In [1]:
from __future__ import print_function
import time
import numpy as np
import theano
import theano.tensor as T
import lasagne

import data_io_func

First we need to load some data. Here we'll use MHC class 1 binding data.

In [2]:
MAX_PEP_SEQ_LEN=9

# read in peptide sequences and targets:
X_train,y_train = data_io_func.read_pep("data/f000",MAX_PEP_SEQ_LEN)
X_val,y_val= data_io_func.read_pep("data/c000",MAX_PEP_SEQ_LEN)

# encode data using BLOSUM50:
X_train= data_io_func.encode_pep(X_train,MAX_PEP_SEQ_LEN)
y_train=np.array(y_train)
X_val= data_io_func.encode_pep(X_val,MAX_PEP_SEQ_LEN)
y_val=np.array(y_val)

# data dimensions now:
# (N_SEQS, SEQ_LENGTH, N_FEATURES)
print(X_train.shape)
print(X_val.shape)

(2471, 9, 21)
(618, 9, 21)


Now we can define the network:

In [3]:

def build_NN(max_pep_seq_len, n_features, n_hid):

    # input layer:
    l_in= lasagne.layers.InputLayer((None,max_pep_seq_len,n_features))

    # add hidden layer:
    l_hid = lasagne.layers.DenseLayer(
            l_in,
            num_units=n_hid,
            nonlinearity=lasagne.nonlinearities.sigmoid,
            W=lasagne.init.Normal())

    # output layer:
    l_out = lasagne.layers.DenseLayer(
            l_hid,
            num_units=1,
            nonlinearity=lasagne.nonlinearities.sigmoid,
            W=lasagne.init.Normal())
    return l_out,l_in

# build a network with 10 hidden neurons:
network,inp = build_NN(max_pep_seq_len=9, n_features=21, n_hid=10)

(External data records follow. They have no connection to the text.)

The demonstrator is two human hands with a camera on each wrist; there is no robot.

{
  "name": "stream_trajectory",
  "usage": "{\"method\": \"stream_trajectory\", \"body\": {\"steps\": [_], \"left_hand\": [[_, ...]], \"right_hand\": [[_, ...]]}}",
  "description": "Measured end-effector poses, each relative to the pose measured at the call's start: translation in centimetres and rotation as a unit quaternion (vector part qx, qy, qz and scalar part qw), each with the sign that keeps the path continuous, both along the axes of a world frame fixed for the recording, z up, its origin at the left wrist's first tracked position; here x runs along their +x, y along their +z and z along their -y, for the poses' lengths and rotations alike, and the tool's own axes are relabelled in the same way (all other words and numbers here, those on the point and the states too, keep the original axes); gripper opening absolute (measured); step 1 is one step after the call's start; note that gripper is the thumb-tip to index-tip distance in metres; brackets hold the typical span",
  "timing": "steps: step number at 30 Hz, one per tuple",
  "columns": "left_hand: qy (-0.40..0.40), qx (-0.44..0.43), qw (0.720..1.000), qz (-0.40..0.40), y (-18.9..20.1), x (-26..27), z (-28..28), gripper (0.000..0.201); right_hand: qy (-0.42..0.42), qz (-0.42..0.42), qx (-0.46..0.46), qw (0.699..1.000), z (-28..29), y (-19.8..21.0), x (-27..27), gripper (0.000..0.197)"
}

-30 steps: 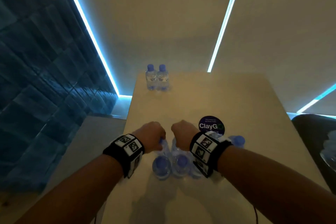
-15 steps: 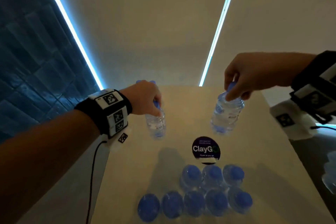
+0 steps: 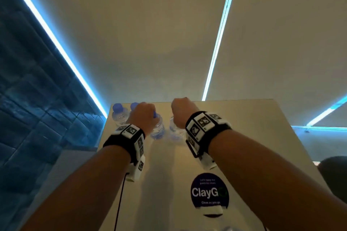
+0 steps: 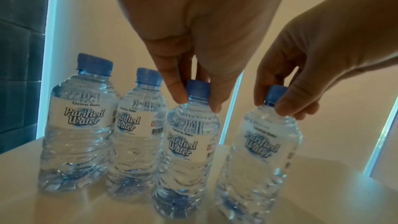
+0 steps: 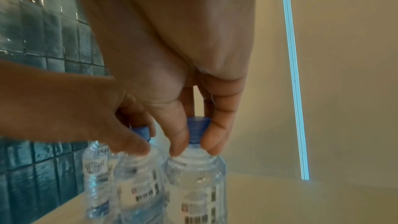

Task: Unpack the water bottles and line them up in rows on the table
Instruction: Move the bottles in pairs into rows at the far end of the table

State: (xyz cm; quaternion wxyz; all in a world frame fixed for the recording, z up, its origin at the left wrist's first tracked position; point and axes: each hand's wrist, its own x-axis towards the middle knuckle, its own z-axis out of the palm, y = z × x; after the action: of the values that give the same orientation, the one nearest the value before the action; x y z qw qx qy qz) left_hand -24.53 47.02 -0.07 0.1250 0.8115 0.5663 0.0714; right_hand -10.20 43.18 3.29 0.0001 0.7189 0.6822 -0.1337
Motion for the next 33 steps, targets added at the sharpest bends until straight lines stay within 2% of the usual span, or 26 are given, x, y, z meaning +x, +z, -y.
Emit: {"method": "stream_trajectory", "body": {"steps": [4,9,12,15,24,28,29,31,33], "left_hand": [[0.002,0.031,0.999,0.04,-1.0,-0.2,-1.2,0.02],[0.007,0.051,0.996,0.078,-1.9,-0.2,-1.8,0.021],[0.001,0.059,0.995,0.085,-2.1,-0.4,-2.2,0.029],[-0.01,0.058,0.994,0.094,-1.9,-0.8,-2.1,0.036],[-0.034,0.076,0.991,0.106,0.4,-2.7,-0.9,0.035],[-0.134,0.049,0.989,0.036,3.6,-4.7,3.3,0.029],[-0.164,0.033,0.986,0.016,4.7,-5.4,5.1,0.029],[-0.228,0.001,0.974,-0.011,6.3,-6.7,8.1,0.031],[-0.297,-0.047,0.953,-0.036,6.9,-6.9,11.5,0.038]], "right_hand": [[-0.002,-0.034,0.042,0.999,-1.8,-2.7,0.3,0.012],[0.014,-0.041,0.071,0.997,-2.5,-3.1,0.2,0.012],[0.013,-0.044,0.08,0.996,-2.6,-3.4,0.4,0.012],[0.011,-0.054,0.085,0.995,-2.6,-3.4,0.6,0.011],[0.02,-0.046,0.091,0.995,-3.2,-4.1,1.0,0.024],[0.038,-0.019,0.08,0.996,-0.5,-1.6,1.2,0.065],[0.055,-0.008,0.088,0.995,1.0,-0.4,0.9,0.068],[0.099,0.011,0.088,0.991,4.5,1.8,0.5,0.056],[0.151,0.053,0.012,0.987,9.4,3.8,0.6,0.045]]}}
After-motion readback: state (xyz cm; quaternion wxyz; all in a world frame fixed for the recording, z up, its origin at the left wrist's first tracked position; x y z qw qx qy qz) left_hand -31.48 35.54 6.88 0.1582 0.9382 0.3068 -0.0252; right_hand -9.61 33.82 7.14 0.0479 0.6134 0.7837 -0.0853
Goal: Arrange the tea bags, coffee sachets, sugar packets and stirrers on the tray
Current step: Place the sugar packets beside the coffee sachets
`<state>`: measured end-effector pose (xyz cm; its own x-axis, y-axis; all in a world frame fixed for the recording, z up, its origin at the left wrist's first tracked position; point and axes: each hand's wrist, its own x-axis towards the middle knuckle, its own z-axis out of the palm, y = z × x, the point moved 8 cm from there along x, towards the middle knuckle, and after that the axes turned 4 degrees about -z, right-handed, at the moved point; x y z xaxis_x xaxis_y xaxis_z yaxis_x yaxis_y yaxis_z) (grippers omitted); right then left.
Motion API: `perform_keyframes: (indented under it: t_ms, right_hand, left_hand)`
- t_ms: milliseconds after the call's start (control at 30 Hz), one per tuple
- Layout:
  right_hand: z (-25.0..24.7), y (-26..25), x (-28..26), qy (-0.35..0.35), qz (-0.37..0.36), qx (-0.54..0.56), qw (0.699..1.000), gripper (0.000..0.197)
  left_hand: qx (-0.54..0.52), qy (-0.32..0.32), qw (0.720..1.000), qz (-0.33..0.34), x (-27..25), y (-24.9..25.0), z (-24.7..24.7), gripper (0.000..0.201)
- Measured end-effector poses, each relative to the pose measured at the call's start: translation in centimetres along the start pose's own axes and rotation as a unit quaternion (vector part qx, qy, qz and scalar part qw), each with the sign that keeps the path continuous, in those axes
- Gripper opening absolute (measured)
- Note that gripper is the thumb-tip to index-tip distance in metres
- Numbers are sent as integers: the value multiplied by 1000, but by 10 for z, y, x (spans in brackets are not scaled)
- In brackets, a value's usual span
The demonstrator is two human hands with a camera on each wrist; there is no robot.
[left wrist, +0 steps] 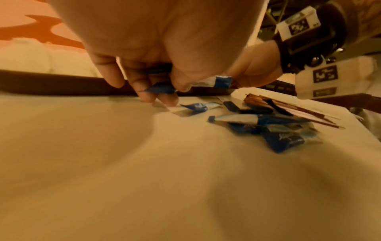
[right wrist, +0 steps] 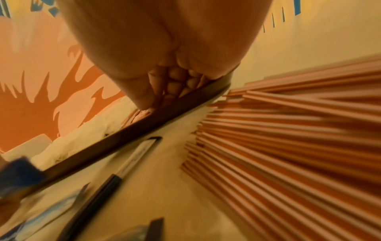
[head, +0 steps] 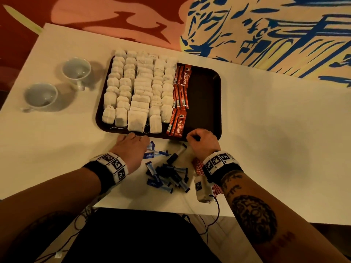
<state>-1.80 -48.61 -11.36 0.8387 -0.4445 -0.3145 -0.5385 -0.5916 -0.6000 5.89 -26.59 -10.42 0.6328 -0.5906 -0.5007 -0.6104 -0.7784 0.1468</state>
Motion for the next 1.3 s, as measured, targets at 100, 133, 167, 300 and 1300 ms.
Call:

Next we need to define and compile training and validation functions:

In [4]:
sym_target = T.vector('targets',dtype='float32')
sym_l_rate=T.scalar()

# TRAINING FUNCTION -----------------------------------------------------------

prediction = lasagne.layers.get_output(network)
loss = lasagne.objectives.squared_error(prediction.flatten(), sym_target)
loss = loss.mean()
params = lasagne.layers.get_all_params(network, trainable=True)
updates = lasagne.updates.sgd(loss, params, learning_rate=sym_l_rate)

# training function:
train_fn = theano.function([inp.input_var, sym_target, sym_l_rate], loss, updates=updates, allow_input_downcast=True)

# VALIDATION FUNCTION ----------------------------------------------------------

val_prediction = lasagne.layers.get_output(network, deterministic=True)
val_loss = lasagne.objectives.squared_error(val_prediction.flatten(),sym_target)
val_loss = val_loss.mean()

# validation function:
val_fn = theano.function([inp.input_var, sym_target], val_loss, allow_input_downcast=True)


Here is a simple training loop:

In [5]:
def iterate_minibatches(pep, targets, batchsize):
    assert pep.shape[0] == targets.shape[0]
    # shuffle:
    indices = np.arange(len(pep))
    np.random.shuffle(indices)
    for start_idx in range(0, len(pep) - batchsize + 1, batchsize):
        excerpt = indices[start_idx:start_idx + batchsize]
        yield pep[excerpt],targets[excerpt]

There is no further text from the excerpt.